Some OCR tools use a list of words (called a lexicon) that are allowed to occur in a document to increase output accuracy, but this can cause problems if the document contains proper nouns or technical language that are not part of the list.
The output file is often a plain text stream, although some OCR systems can preserve the original layout of the page.
The most common uses of OCR involve extracting data from electronic or paper documents for data entry into other business applications.
OCR is often used as an “under the radar” solution, powering common systems and services from daily life, such as passport recognition, automatic license plate identification, or scanning business card information into a contact list.
OCR has also enabled the digitalization of volumes of information by converting paper and scanned image documents into machine-readable, searchable files. This can be seen with initiatives such as Project Gutenberg or Google Books.
Businesses continue to invest in OCR technology, frequently as a piece of a wider intelligent automation plan, and this is expected to increase exponentially over the next decade. With this in mind, it’s important to gain a clear understanding of how OCR can benefit a business.
The main benefit of OCR technology is that it streamlines the data-entry process, allowing businesses to digitally store files and ensuring instant, consistent access to all documentation.
The benefits of using OCR technology include:
- Accelerate Workflows – Optical character recognition provides the ability to shorten each phase of document processing workflows, resulting in a higher and faster output.
- Reduce Costs – OCR reduces costs by significantly decreasing the number of errors, as well as the time taken to resolve them.
- Secure And Centralize Data – Data from documents is stored in a digital format, greatly reducing the risk of data being lost, stolen, or damaged. Centralizing data in a secure area is ideal for businesses that deal with large amounts of data.
- Improve The Service For End Users – Maintaining current customer information, helps businesses benefit from smoother interactions with customers. Having this data drastically reduces response times, keeping customers happier.
IDP vs. OCR
OCR simply transcribes a document, leaving you with a text representation of the image, but does not provide the structured data needed for downstream processing. Different document types can present challenges for OCR.
While most intelligent document processing (IDP) solutions incorporate some form of OCR, these solutions offer much more than just character recognition. IDP solutions are built to identify the business data from a document, and can also deal with the real-world challenges different documents may present.
For example, in the case of processing checks, OCR engines can normally read the payor address information, check number, and MICR (routing/banking info), but would not be able to capture the handwriting for the date, LAR (written out amount in words), and CAR (written amount in numbers).

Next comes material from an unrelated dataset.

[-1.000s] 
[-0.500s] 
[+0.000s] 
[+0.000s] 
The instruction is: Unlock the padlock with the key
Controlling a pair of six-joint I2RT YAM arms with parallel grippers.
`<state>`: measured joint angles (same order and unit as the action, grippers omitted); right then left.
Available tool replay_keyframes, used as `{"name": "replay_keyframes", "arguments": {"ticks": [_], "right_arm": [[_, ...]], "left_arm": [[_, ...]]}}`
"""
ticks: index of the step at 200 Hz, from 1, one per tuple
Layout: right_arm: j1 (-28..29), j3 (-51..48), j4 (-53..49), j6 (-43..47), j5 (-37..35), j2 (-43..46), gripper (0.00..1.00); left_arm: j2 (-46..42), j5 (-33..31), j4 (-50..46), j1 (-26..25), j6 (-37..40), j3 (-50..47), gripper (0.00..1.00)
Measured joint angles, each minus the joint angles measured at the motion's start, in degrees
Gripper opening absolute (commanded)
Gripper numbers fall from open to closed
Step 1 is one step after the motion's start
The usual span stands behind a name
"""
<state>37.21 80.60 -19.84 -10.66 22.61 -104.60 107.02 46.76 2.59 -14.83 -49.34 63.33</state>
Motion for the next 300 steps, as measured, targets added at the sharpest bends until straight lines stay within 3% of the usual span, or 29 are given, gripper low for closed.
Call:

Modern IDP solutions use specialized machine learning models to maximize accuracy and automation for more complex documents, like checks. They take into consideration the context (the same way a human would), can read cursive and handprint, and can even reconcile the values in the LAR and CAR fields.
How does Hyperscience use Optical Character Recognition?
At Hyperscience, we recognise the importance of having a solid foundation to support all of the elements of intelligent document processing, with optical character recognition being one of the most integral parts.
But an OCR engine alone is not enough. Organizations want accurate data extraction and insights, but they need to be able to process all sorts of documents, including complex ones with high variability and handwriting. That’s why at Hyperscience we have developed our own text recognition engine called Optical Intelligent Character Recognition (OICR), an ML-based OCR that takes context into account and can understand human intent (e.g. to ignore cross-outs, or read messy handwriting). This approach offers the highest levels of accuracy in the industry for both printed and handwritten text.